Material for the task: Begin
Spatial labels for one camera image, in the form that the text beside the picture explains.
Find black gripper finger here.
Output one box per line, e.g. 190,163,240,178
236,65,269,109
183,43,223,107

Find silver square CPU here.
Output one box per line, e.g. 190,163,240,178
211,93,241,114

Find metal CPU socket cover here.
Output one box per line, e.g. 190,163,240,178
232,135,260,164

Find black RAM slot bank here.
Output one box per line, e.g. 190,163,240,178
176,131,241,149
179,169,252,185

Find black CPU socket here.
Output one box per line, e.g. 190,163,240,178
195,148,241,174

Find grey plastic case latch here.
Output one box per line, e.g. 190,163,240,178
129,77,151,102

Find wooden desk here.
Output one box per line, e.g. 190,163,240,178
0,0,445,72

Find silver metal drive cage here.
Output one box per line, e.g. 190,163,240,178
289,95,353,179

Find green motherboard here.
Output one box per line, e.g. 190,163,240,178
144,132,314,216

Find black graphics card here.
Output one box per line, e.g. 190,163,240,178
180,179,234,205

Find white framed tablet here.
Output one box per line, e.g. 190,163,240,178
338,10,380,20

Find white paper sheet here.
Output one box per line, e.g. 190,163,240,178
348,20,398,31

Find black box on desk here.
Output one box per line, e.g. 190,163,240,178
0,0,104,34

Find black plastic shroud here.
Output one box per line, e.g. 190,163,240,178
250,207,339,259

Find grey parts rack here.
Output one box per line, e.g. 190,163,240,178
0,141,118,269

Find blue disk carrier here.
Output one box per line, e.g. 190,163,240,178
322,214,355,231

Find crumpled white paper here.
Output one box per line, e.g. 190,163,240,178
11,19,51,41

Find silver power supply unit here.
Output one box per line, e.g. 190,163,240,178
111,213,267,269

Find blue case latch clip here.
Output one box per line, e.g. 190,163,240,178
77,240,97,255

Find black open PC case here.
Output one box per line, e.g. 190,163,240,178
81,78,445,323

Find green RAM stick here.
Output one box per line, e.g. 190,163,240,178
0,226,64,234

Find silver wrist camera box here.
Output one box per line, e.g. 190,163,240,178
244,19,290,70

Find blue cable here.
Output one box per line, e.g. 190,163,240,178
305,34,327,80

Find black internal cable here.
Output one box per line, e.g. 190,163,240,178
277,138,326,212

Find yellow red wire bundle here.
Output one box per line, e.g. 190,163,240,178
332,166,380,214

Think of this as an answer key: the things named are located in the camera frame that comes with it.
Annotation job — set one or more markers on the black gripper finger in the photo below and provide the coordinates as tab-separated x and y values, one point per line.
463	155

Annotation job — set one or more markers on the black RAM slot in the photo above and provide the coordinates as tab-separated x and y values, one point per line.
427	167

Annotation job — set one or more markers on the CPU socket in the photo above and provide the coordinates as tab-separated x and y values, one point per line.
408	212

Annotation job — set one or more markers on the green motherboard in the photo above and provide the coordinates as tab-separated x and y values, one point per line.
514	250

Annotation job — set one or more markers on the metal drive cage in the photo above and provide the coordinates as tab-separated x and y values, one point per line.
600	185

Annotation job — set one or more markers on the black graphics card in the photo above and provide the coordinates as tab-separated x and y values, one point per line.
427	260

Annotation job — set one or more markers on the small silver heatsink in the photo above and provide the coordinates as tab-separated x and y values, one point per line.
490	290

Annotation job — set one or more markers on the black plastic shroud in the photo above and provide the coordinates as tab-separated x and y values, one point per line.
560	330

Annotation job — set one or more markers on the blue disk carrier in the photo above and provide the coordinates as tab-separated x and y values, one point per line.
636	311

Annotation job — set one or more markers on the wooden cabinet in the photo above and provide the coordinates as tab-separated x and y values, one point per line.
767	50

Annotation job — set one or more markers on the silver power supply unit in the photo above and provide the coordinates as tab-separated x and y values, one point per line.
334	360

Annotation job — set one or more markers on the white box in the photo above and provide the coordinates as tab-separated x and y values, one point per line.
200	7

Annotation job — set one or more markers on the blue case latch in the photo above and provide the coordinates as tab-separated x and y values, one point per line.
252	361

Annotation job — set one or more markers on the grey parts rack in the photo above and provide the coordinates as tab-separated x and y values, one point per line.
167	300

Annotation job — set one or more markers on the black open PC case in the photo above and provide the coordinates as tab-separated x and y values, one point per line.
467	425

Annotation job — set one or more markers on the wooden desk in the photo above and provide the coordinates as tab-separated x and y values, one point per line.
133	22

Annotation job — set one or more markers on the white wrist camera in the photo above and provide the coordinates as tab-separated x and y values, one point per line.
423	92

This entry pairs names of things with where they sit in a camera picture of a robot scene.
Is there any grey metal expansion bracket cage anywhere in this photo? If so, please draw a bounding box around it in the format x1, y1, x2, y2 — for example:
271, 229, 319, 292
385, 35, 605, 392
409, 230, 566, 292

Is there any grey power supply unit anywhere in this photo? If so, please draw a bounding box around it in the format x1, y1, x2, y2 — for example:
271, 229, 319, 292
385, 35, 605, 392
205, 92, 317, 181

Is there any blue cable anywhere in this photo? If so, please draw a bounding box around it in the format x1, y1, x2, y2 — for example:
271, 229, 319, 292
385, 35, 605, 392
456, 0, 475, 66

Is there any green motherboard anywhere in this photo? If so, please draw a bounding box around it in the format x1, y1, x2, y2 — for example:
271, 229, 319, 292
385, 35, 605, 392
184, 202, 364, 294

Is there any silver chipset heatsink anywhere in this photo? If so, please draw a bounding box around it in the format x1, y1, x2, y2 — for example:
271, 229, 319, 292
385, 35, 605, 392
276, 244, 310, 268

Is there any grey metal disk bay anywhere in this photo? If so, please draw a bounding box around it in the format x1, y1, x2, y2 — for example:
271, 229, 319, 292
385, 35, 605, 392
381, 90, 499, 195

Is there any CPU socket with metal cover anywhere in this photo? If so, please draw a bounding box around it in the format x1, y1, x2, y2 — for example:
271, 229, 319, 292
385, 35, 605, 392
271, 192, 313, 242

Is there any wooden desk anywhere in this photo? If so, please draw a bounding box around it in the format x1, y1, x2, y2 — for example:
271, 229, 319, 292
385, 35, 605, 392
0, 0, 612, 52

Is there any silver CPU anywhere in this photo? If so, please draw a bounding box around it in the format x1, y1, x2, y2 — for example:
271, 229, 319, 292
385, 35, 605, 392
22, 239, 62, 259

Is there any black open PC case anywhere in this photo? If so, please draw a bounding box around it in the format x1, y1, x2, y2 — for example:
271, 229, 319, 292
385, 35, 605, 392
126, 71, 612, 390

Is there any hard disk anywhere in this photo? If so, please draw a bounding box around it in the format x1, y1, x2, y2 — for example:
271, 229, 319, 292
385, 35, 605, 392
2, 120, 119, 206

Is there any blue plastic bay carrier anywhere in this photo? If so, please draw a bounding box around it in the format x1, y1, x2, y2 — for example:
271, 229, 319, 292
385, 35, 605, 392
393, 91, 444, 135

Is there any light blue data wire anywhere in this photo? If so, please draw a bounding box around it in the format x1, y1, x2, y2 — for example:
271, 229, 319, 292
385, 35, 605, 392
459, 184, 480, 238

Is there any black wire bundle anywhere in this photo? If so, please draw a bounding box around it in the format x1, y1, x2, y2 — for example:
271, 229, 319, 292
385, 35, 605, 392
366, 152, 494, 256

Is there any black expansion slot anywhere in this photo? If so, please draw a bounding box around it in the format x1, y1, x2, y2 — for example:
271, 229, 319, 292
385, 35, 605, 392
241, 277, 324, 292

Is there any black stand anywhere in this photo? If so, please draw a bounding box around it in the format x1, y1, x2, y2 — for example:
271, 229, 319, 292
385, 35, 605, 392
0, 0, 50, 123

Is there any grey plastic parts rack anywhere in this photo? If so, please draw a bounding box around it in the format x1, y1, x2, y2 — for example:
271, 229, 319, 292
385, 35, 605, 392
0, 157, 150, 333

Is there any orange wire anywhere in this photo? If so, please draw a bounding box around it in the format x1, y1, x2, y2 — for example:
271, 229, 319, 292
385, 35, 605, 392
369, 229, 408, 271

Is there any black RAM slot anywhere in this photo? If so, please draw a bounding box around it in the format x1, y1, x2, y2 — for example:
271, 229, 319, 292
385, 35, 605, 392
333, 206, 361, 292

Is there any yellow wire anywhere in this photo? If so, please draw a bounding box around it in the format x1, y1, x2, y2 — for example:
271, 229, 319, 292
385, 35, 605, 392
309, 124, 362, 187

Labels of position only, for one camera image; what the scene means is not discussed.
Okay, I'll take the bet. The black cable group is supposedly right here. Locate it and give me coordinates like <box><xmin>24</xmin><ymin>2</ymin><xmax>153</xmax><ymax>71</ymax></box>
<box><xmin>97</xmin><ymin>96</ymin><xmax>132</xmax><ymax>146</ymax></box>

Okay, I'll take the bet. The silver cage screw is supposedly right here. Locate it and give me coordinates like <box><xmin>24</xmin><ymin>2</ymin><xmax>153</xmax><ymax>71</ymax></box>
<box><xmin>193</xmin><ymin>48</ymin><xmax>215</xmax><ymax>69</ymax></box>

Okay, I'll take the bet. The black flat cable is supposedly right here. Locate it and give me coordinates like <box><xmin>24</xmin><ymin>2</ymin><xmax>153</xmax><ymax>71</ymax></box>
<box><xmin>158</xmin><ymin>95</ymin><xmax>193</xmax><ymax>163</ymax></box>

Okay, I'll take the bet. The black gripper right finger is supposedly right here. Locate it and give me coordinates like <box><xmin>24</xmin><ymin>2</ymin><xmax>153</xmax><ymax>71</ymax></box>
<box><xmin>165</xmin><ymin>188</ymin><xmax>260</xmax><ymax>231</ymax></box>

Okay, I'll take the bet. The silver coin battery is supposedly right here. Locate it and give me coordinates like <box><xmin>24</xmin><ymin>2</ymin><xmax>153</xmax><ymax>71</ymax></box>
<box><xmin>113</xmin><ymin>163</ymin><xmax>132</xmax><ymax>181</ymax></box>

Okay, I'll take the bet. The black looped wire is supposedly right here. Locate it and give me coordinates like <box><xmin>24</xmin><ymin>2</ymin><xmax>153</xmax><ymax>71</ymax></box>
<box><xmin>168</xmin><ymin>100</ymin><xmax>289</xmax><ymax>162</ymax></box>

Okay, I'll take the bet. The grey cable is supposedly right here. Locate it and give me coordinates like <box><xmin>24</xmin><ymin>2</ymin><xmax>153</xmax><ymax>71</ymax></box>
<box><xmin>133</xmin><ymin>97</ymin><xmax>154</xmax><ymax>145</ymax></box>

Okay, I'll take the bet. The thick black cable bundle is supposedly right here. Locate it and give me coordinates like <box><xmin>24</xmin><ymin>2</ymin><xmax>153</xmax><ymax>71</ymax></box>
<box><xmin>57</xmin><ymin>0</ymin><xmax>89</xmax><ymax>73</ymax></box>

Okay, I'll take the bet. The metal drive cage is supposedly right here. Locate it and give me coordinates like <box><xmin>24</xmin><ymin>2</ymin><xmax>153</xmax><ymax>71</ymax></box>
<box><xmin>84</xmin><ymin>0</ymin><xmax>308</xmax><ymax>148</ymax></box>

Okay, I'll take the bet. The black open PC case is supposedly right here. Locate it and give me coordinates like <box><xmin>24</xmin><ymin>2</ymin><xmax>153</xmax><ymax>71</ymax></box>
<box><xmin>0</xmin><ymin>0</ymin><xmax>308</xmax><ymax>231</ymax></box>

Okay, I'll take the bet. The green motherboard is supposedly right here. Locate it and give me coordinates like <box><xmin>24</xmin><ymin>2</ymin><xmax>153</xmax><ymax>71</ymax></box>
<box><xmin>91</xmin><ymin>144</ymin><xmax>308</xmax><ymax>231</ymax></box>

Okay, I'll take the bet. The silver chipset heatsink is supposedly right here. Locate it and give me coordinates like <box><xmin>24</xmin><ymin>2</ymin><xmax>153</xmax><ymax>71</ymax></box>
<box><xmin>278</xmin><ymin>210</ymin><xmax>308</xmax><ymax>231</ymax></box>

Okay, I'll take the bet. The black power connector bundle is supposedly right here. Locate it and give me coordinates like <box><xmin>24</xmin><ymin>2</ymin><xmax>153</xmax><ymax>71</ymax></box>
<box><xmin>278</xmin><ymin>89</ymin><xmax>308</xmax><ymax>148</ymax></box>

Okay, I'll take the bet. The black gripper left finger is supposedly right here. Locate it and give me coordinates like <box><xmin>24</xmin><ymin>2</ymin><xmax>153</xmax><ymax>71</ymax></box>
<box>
Material for the task: End
Assigned task:
Among the lines above, find those that contain the word "picture" and copy them.

Exercise output:
Spatial labels for one camera image, in the form that the text beside the picture explains.
This entry pairs names of things with where they sit in a camera picture of a robot scene.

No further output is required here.